Team Katusha gave its all in Milano-Sanremo yesterday to avoid a sprint finish, cumulating with the attack of Italian Champion Filippo Pozzato in the final kilometre. He failed to repeat his 2006 win and the sprint went to Oscar Freire, but it was an impressive display of force following nearly 300 kilometres of racing.
“Everyone wants to make a hard race, but then they don’t use their men,” Pozzato told La Gazzetta dello Sport. “Katusha committed itself from the start and, obviously, I did not have the team-mates in the finale. Liquigas didn’t mind, they wanted to take [Daniele] Bennati to the sprint. It would have been better, though, if my rivals would have helped to rip apart the group and eliminate the sprinters.”
Katusha drove the peloton over Le Mànie, it sent Alexandr Kolobnev attacking on the Cipressa, then Serguei Ivanov and finally, after the Poggio, Pozzato played his cards. He attacked on the back of an acceleration by Vincenzo Nibali (Liquigas-Doimo), lasting over one kilometre, caught with 1200 metres to race.

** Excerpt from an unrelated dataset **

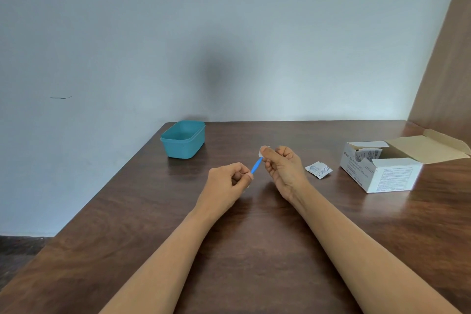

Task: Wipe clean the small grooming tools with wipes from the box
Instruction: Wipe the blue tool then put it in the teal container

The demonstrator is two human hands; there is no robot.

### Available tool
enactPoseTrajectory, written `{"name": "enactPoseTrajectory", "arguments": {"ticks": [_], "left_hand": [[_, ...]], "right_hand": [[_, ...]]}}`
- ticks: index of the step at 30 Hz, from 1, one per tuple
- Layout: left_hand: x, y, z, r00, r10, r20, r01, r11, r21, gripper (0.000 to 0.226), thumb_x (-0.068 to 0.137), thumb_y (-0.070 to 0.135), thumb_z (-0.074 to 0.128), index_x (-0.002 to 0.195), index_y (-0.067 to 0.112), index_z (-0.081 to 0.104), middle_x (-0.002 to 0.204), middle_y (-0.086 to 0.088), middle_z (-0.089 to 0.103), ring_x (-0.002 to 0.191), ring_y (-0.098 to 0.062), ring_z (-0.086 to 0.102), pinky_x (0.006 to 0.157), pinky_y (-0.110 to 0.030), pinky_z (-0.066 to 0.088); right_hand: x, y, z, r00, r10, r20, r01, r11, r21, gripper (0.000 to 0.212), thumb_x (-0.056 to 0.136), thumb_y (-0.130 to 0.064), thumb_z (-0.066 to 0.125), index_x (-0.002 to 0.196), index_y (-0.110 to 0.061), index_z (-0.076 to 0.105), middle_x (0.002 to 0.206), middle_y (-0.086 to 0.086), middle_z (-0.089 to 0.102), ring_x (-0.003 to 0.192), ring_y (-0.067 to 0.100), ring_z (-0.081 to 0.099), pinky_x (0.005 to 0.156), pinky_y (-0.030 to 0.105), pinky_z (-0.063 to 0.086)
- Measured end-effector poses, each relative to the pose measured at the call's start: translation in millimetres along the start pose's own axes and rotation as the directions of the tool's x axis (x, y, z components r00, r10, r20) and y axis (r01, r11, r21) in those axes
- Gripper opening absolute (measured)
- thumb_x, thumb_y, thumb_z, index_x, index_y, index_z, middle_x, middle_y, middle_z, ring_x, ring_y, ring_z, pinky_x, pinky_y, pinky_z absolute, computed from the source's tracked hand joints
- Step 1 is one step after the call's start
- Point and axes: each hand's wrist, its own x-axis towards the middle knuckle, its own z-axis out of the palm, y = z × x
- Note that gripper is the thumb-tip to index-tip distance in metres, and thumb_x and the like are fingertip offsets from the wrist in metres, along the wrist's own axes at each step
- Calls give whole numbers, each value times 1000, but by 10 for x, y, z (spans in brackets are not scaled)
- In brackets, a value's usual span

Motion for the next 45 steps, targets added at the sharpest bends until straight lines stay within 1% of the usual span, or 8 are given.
{"name": "enactPoseTrajectory", "arguments": {"ticks": [7,11,18,22,27,33,38,45], "left_hand": [[1,14,-14,1000,10,-3,-10,1000,0,13,92,28,60,89,20,70,69,4,68,66,-6,62,69,-22,53],[-11,25,-5,1000,19,-2,-19,1000,-9,13,91,28,60,87,20,69,69,4,68,65,-7,62,67,-19,51],[-22,35,4,999,34,14,-34,999,18,14,92,29,59,88,19,69,70,8,67,68,-3,61,65,-12,48],[-26,44,-2,999,45,3,-45,999,14,15,94,26,57,89,19,69,68,11,66,68,1,60,65,-8,46],[-20,36,-8,999,46,-3,-46,999,26,16,94,25,57,88,18,70,67,10,66,66,2,59,63,-6,43],[-20,32,-6,999,35,4,-35,999,41,15,92,28,59,87,19,70,68,7,67,67,-4,60,64,-13,46],[-36,46,-4,999,38,28,-39,998,39,16,93,28,58,87,18,69,68,7,67,67,-6,60,62,-12,46],[-21,30,-7,999,47,1,-47,998,41,17,93,27,57,85,18,69,67,6,67,66,-7,60,60,-8,43]], "right_hand": [[10,3,13,999,21,40,-24,995,92,36,86,6,59,72,-18,37,79,11,73,74,15,71,60,17,51],[19,-1,23,996,79,-36,-70,975,211,39,78,6,69,90,-17,39,78,16,71,58,12,68,52,16,49],[3,-17,37,997,54,-53,-47,990,134,37,80,3,69,75,-18,39,74,13,69,54,8,64,55,15,50],[-23,-24,37,1000,16,24,-17,999,43,34,88,-3,63,69,-18,38,76,10,72,63,7,66,60,16,51],[5,-15,10,997,53,48,-57,995,82,35,86,-2,63,71,-18,36,81,11,74,73,12,71,62,17,53],[-10,-7,15,997,60,-45,-53,989,140,45,79,5,69,70,-21,33,68,9,71,63,11,69,54,14,49],[-18,1,34,998,50,-38,-47,997,61,39,82,-1,68,71,-19,35,62,4,69,48,5,57,55,15,49],[-37,5,27,998,-21,64,21,1000,-1,37,91,-6,59,70,-20,31,76,10,73,70,11,65,60,16,48]]}}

“I wanted to wait a little longer and start closer to the line, but the group slowed down, bunched up and I thought that it was the right moment to play my cards. Against these sprinters there was no hope, the only possibility was an attack. Unfortunately, they chased hard.”
The sprinters lined up once they nullified Pozzato’s attack: Bennati, Freire, Tom Boonen… Bennati faded early and Boonen had no answer to Freire.
“My legs were not how I wanted in the finale,” continued Pozzato. “We used up a lot and even Boonen was tired. It gives me confidence the strongest won.”
In addition to his 2006 win, Pozzato finished second in 2008 behind Fabian Cancellara (Saxo Bank).
He placed fourth in Strade Bianche in early March, but has yet to win this year. Last year, he won the Belgian E3 Prijs, a stage of the Driedaagse De Panne, the Italian Championships, the Giro del Veneto and the Memorial Cimurri.
Pozzato heads north this week ahead of the next series of classics: E3 Prijs, Gent-Wevelgem, Ronde van Vlaanderen and Paris-Roubaix.